- AVAILABLE DATA

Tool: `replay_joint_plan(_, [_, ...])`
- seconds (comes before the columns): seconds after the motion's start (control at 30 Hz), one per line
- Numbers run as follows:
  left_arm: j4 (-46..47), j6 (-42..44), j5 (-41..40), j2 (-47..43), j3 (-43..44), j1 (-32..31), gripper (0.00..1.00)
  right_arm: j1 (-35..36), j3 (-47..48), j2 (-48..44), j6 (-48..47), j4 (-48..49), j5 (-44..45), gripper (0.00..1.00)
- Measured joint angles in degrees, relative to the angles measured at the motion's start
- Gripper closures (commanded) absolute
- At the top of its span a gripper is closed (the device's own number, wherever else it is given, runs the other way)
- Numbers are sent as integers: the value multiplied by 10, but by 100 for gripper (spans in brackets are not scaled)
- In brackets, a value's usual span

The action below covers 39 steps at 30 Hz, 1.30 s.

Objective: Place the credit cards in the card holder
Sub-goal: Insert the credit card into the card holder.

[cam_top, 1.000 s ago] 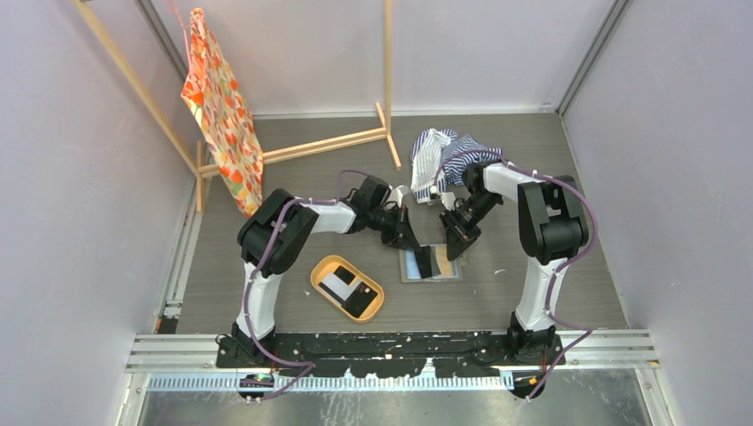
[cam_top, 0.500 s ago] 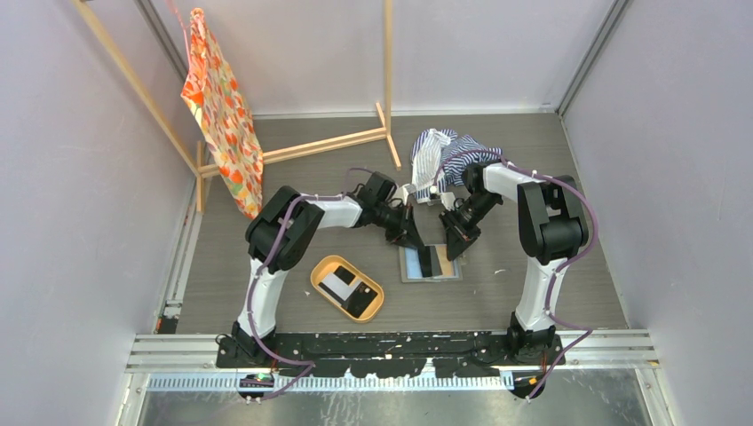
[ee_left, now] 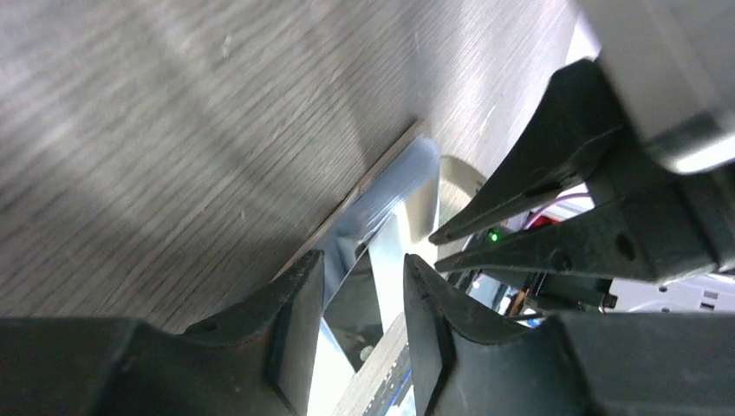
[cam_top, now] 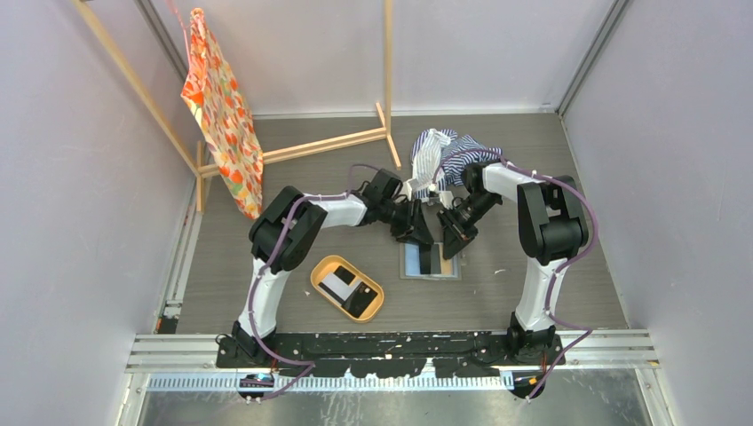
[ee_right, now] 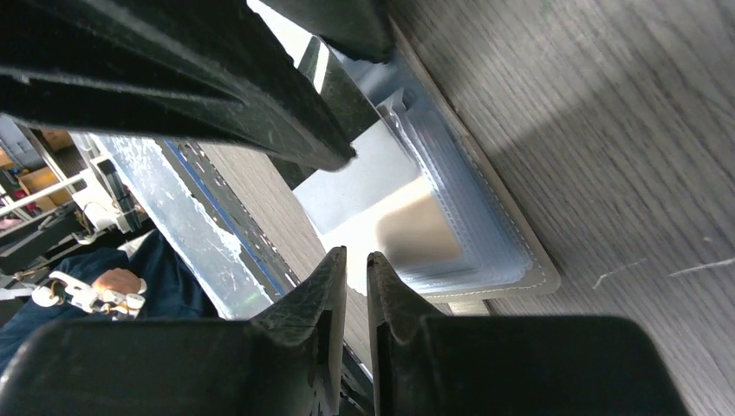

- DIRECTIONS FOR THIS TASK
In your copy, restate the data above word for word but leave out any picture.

- RESPONSE BOX
Tool: `replay_joint_plan(_, [_, ...])`
- seconds (comes before the columns): seconds after the motion's start (control at 30 Hz), one per line
- Numbers run as follows:
  left_arm: j4 (-46..47), j6 (-42..44), j5 (-41..40), j2 (-47..43), j3 (-43..44), j1 (-32..31), gripper (0.00..1.00)
  right_arm: j1 (-35..36), j3 (-47..48), j2 (-48..44), j6 (-48..47), j4 (-48..49), j5 (-44..45), gripper (0.00..1.00)
- Measured joint angles in degrees, relative to the angles measured at the motion's start
- Gripper closures (commanded) absolute
- At the top of its span a gripper is closed (the device's own number, wherever else it is given, runs the other way)
- Numbers are sent as integers: the value multiplied by 10, but by 100 for gripper (spans in brackets are not scaled)
- In brackets, a value's usual span

The action below covers 39 steps at 30 Hz, 1.30 s.

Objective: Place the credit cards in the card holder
Sub-goal: Insert the credit card into the card holder.

[cam_top, 1.000 s ago] 
[cam_top, 0.500 s ago] 
[ee_left, now] 
[cam_top, now] 
[ee_right, now] 

The output is complete as it stands.